A Construct. Much of what follows stems from great conversations and experiences with all sorts of folks over the years, including Casey (who I have mentioned here a few times), Larkin, Aaron, Nolan, Seth, Keely, my Dad, and many others. It has also been spurred onward and upward by Cal Newport's blog, Study Hacks. If you don't know about that blog, go check it out. It will revolutionize your life, perhaps. One particular article there regarding passion (and how it really comes about) helped a lot of these thoughts develop. It re-forged my perception of working hard and finding purpose.
Now, make sure you have a little time to sit and think. Make a cup of tea, sink into a comfy seat, and check this out on your big screen. Some might call this kind of thing axiology, or a moral value theory. Looks like a picture to me:
(c) 2011 Nate Kirchhofer |
Concentric shells.
Image obtained here.
|
Look at it some more.
Think about all those arrows on the chart: as a sentient being, you experience life and metabolize your experiences, retaining salient emotions such as Fear or Faith, which guide you through many actualization transitions over time--sometimes up into Hope, or briefly into Enlightenment, and then sometimes down into Hedonism, or even Innocence, and hopefully not long into Skepticism. Ultimately, the question is, "How do you spend most of your time?" In the past, my observation is that I spent most of my time in passive wishfulness (see red dashed lines). That is, I was positive, but passive, wishing for things rather than making or creating things. Perhaps that's how I still am. I like to think it's lessened. Regardless, that notecard opened my eyes, and I have returned once again, inspired, to the same sentiment, just more developed: Act deliberately. Work hard. Play always. Share happiness. Have Faith. Actualize your potential.
I just can't yet conceptualize where it leads.

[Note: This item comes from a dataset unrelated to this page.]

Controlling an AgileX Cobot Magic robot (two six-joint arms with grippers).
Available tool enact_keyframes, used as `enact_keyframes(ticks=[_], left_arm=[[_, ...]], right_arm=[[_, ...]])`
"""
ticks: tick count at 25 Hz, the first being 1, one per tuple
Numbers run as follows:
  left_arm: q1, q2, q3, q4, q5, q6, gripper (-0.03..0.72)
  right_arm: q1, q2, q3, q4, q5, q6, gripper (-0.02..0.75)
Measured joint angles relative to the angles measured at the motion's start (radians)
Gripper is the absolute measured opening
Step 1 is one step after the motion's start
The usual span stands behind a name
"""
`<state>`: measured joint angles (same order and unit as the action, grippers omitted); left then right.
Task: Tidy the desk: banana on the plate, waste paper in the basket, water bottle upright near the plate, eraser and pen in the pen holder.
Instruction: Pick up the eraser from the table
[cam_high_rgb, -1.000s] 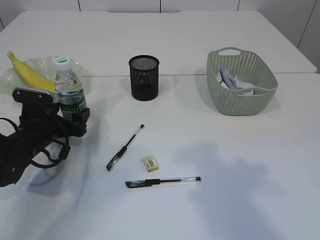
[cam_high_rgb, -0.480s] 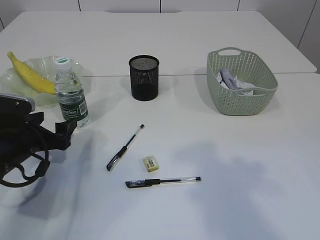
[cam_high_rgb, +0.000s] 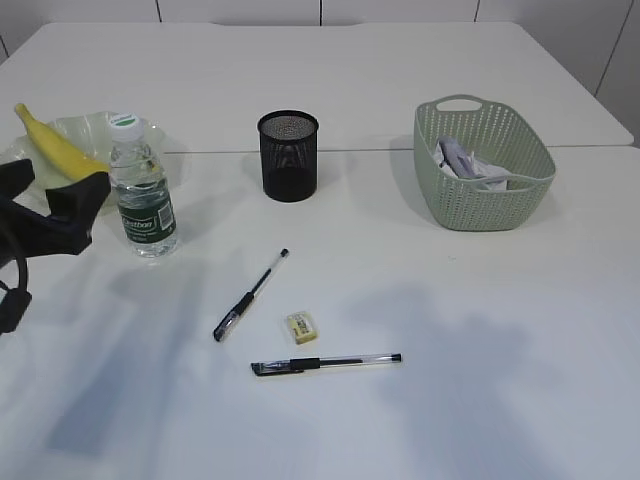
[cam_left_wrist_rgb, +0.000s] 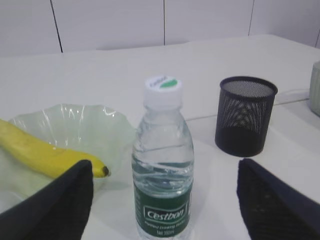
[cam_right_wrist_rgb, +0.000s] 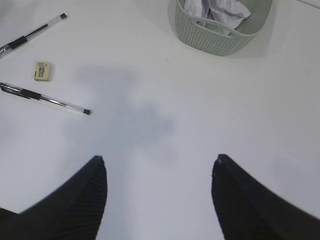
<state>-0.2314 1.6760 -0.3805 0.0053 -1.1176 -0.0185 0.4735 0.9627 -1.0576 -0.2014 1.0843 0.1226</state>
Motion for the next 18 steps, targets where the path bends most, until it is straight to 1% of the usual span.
enact_keyframes(ticks=[3, 7, 15, 18], left_arm=[[0.000, -0.098, 0.000, 0.000, 0.103, 0.000, 0.640], [0.000, -0.226, 0.004, 0.002, 0.298, 0.000, 0.630], [0.000, -0.471, 0.009, 0.004, 0.758, 0.000, 0.614], [0.000, -0.556, 0.003, 0.004, 0.902, -0.002, 0.608]], right_arm=[[0.000, 0.000, 0.000, 0.000, 0.000, 0.000, 0.491], [0.000, 0.000, 0.000, 0.000, 0.000, 0.000, 0.491], [0.000, 0.000, 0.000, 0.000, -0.001, 0.000, 0.490], [0.000, 0.000, 0.000, 0.014, -0.012, 0.000, 0.490]])
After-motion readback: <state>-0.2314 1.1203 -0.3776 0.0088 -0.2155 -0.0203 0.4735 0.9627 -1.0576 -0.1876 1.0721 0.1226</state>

Questions. What is puzzling to me is this: I have the capacity to write down (some of) the qualities and aspects embodied in Enlightenment, but I understand very little of what they are like in practice. That is, I feel like I have good morality, and act from my heart, but I am not particularly "enlightened" at present. What is it like to live love? Find God? Become the best? Truly live with humility? Fully actualize? Live a life worth dying for? It's an issue of interaction time; I don't spend much time in Enlightenment. So, I feel that many of these answers cannot be found right now. Only through experience will they emerge. That is, only through experiences of creating value, and building friendships, and having your ideals ripped away and mashed up and returned back different, does Enlightenment emerge. Indeed, some answers may not be clear until the very end. I am reminded of a quote from Rainer Maria Rilke:
"Have patience with everything unresolved in your heart and to try to love the questions themselves as if they were locked rooms or books written in a very foreign language. Don't search for the answers, which could not be given to you now, because you would not be able to live them. And the point is to live everything. Live the questions now. Perhaps then, someday far in the future, you will gradually, without even noticing it, live your way into the answer." - RMR, Letters to a Young Poet, Letter Four, 16 July 1903
I like to think that questions drive us. It's a delightful inquisition, too, when answers yield new understanding and new connections and new questions. We must step forward boldly into the exciting and uncertain future. It's foggy, but beautiful things always seem to pop out of the fog.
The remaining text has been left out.